Exercise details> Your response should consist of the data that follows, repeated in full without alteration.

Raw data>
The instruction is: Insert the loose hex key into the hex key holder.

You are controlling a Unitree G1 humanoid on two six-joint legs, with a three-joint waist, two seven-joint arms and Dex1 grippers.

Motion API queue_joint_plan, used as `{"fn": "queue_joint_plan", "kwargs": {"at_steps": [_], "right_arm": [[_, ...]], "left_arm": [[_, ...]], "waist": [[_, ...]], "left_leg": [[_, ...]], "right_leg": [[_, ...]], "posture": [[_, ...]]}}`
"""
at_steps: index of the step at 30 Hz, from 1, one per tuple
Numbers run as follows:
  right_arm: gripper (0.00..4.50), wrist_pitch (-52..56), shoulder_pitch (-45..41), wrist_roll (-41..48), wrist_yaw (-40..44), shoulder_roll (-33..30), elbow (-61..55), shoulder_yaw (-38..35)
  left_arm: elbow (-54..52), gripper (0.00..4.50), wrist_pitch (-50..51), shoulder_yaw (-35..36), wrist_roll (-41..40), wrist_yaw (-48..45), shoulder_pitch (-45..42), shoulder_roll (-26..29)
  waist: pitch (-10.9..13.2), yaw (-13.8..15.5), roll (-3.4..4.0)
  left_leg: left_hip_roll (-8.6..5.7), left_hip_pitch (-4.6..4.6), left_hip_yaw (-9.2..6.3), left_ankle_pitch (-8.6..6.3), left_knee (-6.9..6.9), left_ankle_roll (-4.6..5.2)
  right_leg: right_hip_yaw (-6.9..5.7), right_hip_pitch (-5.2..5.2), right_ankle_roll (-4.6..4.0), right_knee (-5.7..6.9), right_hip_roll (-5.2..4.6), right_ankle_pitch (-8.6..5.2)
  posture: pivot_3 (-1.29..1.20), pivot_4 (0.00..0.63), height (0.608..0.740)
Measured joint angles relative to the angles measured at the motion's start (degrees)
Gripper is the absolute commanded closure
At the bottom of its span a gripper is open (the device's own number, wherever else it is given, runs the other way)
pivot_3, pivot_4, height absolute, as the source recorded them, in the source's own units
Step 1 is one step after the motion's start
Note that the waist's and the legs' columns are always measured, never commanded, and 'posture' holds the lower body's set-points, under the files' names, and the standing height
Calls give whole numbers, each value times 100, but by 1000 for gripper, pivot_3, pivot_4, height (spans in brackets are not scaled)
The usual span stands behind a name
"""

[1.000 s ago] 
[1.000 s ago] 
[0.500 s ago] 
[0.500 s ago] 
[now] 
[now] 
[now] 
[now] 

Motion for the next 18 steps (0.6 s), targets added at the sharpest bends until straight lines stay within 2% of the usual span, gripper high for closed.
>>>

Finished exercise>
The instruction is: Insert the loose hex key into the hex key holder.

You are controlling a Unitree G1 humanoid on two six-joint legs, with a three-joint waist, two seven-joint arms and Dex1 grippers.

Motion API queue_joint_plan, used as `{"fn": "queue_joint_plan", "kwargs": {"at_steps": [_], "right_arm": [[_, ...]], "left_arm": [[_, ...]], "waist": [[_, ...]], "left_leg": [[_, ...]], "right_leg": [[_, ...]], "posture": [[_, ...]]}}`
"""
at_steps: index of the step at 30 Hz, from 1, one per tuple
Numbers run as follows:
  right_arm: gripper (0.00..4.50), wrist_pitch (-52..56), shoulder_pitch (-45..41), wrist_roll (-41..48), wrist_yaw (-40..44), shoulder_roll (-33..30), elbow (-61..55), shoulder_yaw (-38..35)
  left_arm: elbow (-54..52), gripper (0.00..4.50), wrist_pitch (-50..51), shoulder_yaw (-35..36), wrist_roll (-41..40), wrist_yaw (-48..45), shoulder_pitch (-45..42), shoulder_roll (-26..29)
  waist: pitch (-10.9..13.2), yaw (-13.8..15.5), roll (-3.4..4.0)
  left_leg: left_hip_roll (-8.6..5.7), left_hip_pitch (-4.6..4.6), left_hip_yaw (-9.2..6.3), left_ankle_pitch (-8.6..6.3), left_knee (-6.9..6.9), left_ankle_roll (-4.6..5.2)
  right_leg: right_hip_yaw (-6.9..5.7), right_hip_pitch (-5.2..5.2), right_ankle_roll (-4.6..4.0), right_knee (-5.7..6.9), right_hip_roll (-5.2..4.6), right_ankle_pitch (-8.6..5.2)
  posture: pivot_3 (-1.29..1.20), pivot_4 (0.00..0.63), height (0.608..0.740)
Measured joint angles relative to the angles measured at the motion's start (degrees)
Gripper is the absolute commanded closure
At the bottom of its span a gripper is open (the device's own number, wherever else it is given, runs the other way)
pivot_3, pivot_4, height absolute, as the source recorded them, in the source's own units
Step 1 is one step after the motion's start
Note that the waist's and the legs' columns are always measured, never commanded, and 'posture' holds the lower body's set-points, under the files' names, and the standing height
Calls give whole numbers, each value times 100, but by 1000 for gripper, pivot_3, pivot_4, height (spans in brackets are not scaled)
The usual span stands behind a name
"""

[1.000 s ago] 
[1.000 s ago] 
[0.500 s ago] 
[0.500 s ago] 
[now] 
[now] 
[now] 
[now] 

Motion for the next 18 steps (0.6 s), targets added at the sharpest bends until straight lines stay within 2% of the usual span, gripper high for closed.
>>>

Nothing else belongs in this output.